Combine UMAP and interactive Visualizations to explore large acoustic datasets intuitively

ievad uses plotly's dash library to provide an interactive visualization for your acoustic dataset.

example of visualization

UMAP code provided by @avery-b

Best performance of this code is achieved using python version 3.10

Installation

  • clone repository

git clone https://github.com/vskode/ievad.git

  • create environmen (on windows replace python3.10 with path to python 3.10)
  • this step might require installation of virtualenv

python3.10 -m virtualenv env_ievad

  • activate environment

source env_ievad/bin/activate

  • install depedenciew

pip install -r requirements.txt

  • download the model checkpoint, from here
  • move model checkpoints from downloads to ./ievad/vggish (see download link above, either manually or using the following code)

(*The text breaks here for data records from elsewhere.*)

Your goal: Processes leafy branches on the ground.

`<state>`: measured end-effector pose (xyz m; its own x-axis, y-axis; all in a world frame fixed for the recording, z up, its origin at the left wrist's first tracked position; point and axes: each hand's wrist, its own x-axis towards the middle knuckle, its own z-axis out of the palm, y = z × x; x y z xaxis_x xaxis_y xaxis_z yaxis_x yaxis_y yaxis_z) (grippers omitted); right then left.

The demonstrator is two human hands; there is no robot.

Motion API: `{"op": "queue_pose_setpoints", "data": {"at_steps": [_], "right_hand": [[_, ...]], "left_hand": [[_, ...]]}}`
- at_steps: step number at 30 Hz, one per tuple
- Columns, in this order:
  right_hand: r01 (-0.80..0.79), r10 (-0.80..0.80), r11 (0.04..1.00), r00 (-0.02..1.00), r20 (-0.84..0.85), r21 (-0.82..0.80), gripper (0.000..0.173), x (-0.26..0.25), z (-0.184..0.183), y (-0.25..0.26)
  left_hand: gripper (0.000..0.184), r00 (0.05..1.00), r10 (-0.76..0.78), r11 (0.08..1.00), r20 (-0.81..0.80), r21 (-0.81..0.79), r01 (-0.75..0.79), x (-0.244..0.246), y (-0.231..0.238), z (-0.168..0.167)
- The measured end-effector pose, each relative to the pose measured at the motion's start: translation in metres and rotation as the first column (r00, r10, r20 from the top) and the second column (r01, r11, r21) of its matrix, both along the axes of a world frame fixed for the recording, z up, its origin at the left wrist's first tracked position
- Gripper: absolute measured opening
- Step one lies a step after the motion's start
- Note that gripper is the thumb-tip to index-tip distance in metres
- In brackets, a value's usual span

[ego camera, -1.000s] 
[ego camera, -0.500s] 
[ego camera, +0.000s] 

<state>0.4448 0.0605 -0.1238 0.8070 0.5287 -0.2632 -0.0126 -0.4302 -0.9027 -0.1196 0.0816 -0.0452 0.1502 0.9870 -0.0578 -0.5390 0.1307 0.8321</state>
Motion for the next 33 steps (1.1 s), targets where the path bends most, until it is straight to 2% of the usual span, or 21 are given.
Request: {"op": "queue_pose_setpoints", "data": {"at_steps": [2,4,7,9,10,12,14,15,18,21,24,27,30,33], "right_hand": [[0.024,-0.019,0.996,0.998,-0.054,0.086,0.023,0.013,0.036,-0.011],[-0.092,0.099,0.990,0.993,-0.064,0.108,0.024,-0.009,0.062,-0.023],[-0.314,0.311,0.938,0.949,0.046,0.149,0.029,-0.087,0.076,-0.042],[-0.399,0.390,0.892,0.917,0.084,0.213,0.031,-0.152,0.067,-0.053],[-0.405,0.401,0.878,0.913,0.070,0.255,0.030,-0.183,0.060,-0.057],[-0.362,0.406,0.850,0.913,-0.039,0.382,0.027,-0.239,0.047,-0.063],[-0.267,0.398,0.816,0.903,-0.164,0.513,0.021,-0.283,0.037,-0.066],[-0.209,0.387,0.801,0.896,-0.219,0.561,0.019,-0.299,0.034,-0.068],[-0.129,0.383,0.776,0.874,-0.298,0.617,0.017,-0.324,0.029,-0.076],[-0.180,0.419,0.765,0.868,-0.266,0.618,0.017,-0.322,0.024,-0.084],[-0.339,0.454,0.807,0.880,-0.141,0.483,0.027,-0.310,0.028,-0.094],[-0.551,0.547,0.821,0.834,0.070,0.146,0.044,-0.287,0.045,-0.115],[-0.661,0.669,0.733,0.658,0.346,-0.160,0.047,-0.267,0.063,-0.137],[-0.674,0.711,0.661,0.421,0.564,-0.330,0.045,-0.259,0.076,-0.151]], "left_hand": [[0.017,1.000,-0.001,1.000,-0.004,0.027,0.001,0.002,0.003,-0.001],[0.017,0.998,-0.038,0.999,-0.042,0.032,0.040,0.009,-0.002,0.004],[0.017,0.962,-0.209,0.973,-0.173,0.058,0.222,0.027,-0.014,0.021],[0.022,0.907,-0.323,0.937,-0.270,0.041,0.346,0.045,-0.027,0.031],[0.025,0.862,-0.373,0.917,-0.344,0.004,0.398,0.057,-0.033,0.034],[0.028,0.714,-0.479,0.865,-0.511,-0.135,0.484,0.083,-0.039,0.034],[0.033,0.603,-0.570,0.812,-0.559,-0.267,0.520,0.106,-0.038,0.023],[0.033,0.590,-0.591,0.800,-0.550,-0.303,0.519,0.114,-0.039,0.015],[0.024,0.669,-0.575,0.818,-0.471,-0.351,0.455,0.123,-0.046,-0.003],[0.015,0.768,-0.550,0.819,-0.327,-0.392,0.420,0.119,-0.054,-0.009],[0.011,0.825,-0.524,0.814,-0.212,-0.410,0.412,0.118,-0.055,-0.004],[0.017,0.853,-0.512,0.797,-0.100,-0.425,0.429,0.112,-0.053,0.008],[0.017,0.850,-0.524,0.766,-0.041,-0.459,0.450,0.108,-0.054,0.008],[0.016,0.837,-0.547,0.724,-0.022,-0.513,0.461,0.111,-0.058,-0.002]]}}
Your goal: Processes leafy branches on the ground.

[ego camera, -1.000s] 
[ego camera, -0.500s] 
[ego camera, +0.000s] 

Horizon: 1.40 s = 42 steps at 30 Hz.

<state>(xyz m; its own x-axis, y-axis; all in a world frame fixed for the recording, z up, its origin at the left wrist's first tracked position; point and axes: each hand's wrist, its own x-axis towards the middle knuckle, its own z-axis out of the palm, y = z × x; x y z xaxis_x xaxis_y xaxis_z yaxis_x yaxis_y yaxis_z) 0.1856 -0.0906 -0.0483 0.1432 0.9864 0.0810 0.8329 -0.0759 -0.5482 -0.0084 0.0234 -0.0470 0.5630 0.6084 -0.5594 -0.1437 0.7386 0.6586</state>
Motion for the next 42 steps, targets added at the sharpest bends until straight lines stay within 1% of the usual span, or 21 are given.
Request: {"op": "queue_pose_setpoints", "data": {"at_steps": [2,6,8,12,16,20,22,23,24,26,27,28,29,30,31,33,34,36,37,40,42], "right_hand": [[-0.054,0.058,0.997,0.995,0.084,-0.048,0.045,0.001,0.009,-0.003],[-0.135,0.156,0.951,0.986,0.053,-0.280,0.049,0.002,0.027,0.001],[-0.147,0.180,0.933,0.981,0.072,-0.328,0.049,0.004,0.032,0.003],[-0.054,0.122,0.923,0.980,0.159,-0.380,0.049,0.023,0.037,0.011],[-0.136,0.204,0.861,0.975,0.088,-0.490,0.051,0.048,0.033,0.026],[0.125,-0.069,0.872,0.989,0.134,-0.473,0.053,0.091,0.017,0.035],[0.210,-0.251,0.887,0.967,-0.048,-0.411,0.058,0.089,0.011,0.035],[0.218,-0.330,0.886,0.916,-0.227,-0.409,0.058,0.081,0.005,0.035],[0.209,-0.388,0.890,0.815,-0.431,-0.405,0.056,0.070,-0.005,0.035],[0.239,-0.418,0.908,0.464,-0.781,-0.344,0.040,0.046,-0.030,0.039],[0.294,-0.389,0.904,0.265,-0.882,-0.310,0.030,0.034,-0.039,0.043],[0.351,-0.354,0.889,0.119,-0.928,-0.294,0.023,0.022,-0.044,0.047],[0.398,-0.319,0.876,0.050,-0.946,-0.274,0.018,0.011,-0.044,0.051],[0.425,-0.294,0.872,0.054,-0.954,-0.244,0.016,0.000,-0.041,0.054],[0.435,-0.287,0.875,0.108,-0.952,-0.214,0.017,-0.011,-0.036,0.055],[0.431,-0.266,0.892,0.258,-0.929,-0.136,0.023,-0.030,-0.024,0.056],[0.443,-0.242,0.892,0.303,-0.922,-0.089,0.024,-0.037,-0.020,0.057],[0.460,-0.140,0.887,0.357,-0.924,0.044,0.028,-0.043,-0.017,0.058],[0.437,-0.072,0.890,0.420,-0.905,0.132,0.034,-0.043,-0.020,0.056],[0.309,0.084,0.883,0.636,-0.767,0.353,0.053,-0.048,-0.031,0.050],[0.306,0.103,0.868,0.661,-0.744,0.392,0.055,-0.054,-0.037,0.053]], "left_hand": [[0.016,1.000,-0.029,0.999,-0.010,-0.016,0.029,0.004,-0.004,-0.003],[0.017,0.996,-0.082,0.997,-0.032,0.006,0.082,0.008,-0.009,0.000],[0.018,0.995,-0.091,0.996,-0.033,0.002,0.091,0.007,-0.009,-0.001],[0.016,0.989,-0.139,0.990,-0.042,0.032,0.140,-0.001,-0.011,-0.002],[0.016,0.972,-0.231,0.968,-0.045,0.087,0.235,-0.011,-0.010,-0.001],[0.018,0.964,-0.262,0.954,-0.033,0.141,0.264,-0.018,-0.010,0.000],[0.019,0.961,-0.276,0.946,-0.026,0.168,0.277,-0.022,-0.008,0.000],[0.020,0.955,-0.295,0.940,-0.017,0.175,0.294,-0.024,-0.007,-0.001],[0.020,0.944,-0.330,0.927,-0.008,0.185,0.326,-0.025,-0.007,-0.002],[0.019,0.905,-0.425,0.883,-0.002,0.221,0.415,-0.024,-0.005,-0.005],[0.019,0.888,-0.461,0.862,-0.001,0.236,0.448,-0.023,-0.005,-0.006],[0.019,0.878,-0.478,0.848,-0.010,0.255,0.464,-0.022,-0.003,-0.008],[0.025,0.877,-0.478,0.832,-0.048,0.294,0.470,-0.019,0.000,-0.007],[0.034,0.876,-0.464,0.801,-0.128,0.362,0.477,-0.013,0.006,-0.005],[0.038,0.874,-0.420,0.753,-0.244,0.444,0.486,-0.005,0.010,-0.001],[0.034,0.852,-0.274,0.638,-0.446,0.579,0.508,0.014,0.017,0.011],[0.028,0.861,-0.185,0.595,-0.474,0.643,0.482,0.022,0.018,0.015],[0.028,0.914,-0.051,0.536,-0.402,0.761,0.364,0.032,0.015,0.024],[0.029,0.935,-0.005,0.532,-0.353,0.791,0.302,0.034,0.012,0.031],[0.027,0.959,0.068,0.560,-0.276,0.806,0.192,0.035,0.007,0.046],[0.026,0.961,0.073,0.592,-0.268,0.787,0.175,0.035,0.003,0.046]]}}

mv ~/Downloads/vggish_model.ckpt ievad/vggish

  • run program

python run_pipeline.py

Usage

Inside the ievad/files/raw directory is where you can put sound files ending in .wav or .aif and they will then be used for the creation of the embeddings and the visualization of them.

Embeddings can also be computed without visualizing them using python run_embed.py.

Once Embeddings have been created you can just run python run_plot.py to prevent the embeddings from being calculated again.

Edit the ievad/config.yaml file to change the paths to your needs.